The Russian and international space medicine community is saddened by the recent loss of Dr. Igor Borisovich Goncharov, a renowned Soviet and Russian scientist-physician and an eminent figure in the international history of space medicine. He passed away in Moscow on April 24, 2020, due to an acute infection 2 days after the same disease claimed the life of his beloved son, a well-known Moscow cardiologist.

   Dr. Goncharov was born in Moscow, Soviet Union. He studied at the I.M. Sechenov First Moscow State Medical University (Sechenov University) and graduated as a general physician in 1967. In the following 3 years, he specialized in trauma and orthopedic surgery at the Sklifosovsky Clinical and Research Institute for Emergency Medicine in Moscow, Russia.  In parallel with a residency, he worked at the Moscow city EMS, as well as conducted extensive research. After successfully defending his first dissertation in 1971, he received a clinical position at Sklifosovsky.
   In 1972, fascinated and inspired by the rapid progression of space exploration, and likely motivated by the June 1971 tragedy of Soyuz-11, Dr. Goncharov applied for a science position at the Institute of Biomedical Problems (IBMP). He faithfully and selflessly worked at IBMP, occupying various clinical, science, and leadership positions. His career transcended the Soyuz, Salyut, Mir, Mir-Shuttle, and ISS Programs. During his early IBMP years, Dr. Goncharov was directly involved in biomedical training of the spaceflight crewmembers and their medical care during orbital missions. He and his colleagues continuously optimized and upgraded the system of medical support – from an onboard pharmacy to biomedical telemetry and remote medical care.  

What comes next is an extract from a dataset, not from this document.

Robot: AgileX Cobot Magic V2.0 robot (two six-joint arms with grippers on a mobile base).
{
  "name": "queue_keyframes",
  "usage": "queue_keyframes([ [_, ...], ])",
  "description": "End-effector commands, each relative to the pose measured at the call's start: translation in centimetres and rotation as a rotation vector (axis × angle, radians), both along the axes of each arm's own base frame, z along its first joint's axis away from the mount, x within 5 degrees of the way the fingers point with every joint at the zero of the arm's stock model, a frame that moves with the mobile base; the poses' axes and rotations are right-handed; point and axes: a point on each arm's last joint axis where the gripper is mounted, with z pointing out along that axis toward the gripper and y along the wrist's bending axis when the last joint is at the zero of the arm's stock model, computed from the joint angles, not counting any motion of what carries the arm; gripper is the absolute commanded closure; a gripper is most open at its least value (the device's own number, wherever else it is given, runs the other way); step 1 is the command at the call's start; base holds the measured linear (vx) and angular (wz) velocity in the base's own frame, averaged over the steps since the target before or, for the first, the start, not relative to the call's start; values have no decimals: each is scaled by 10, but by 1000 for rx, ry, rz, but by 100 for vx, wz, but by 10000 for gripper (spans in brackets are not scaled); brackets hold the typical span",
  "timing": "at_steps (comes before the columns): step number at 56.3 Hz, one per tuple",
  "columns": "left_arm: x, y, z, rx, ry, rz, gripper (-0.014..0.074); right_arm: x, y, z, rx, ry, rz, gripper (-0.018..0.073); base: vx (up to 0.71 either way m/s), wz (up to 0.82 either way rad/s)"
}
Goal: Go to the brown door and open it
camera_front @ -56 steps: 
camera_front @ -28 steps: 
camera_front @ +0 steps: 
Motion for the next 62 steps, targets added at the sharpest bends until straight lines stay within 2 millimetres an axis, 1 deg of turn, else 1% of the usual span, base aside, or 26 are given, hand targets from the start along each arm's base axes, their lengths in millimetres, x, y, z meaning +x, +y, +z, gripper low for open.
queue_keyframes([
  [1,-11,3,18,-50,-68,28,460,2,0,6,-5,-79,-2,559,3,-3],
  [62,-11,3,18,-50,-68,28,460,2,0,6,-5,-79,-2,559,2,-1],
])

   Since 1994, Dr. Goncharov served as the Deputy Flight Director for medical support at the Mission Control Center, Moscow, and as a member of the Chief Medical Commission for cosmonaut medical certification. His many scientific contributions addressed the effects of spaceflight factors on human organ systems and on specific aspects of landing, triage, and evacuation of crews. While in charge of an IBMP laboratory and then a department, he led numerous investigations aimed at optimizing nominal and contingency medical care of spaceflight crews, including space telemedicine technologies.
   Dr. Goncharov was well known and respected among his peers in the international space medicine community as an expert in the field and a bearer of amazing operational experience with an exceptionally generous, positive attitude. For his contributions, which included 132 scientific papers, 23 inventions, and 4 patents, he received numerous national and international awards. Among those was the President’s Lifetime Achievement in Space Medicine award, presented at the 79th AsMA Annual Scientific Meeting (2008, Boston, USA).  He received a standing ovation for his remarkable achievements and the tremendous help that he has given to the U.S. participants while in Russia. He was also made an honorary member of the Space Medicine Association. His legacy will live in the ever-growing collective knowledge of operational space medicine.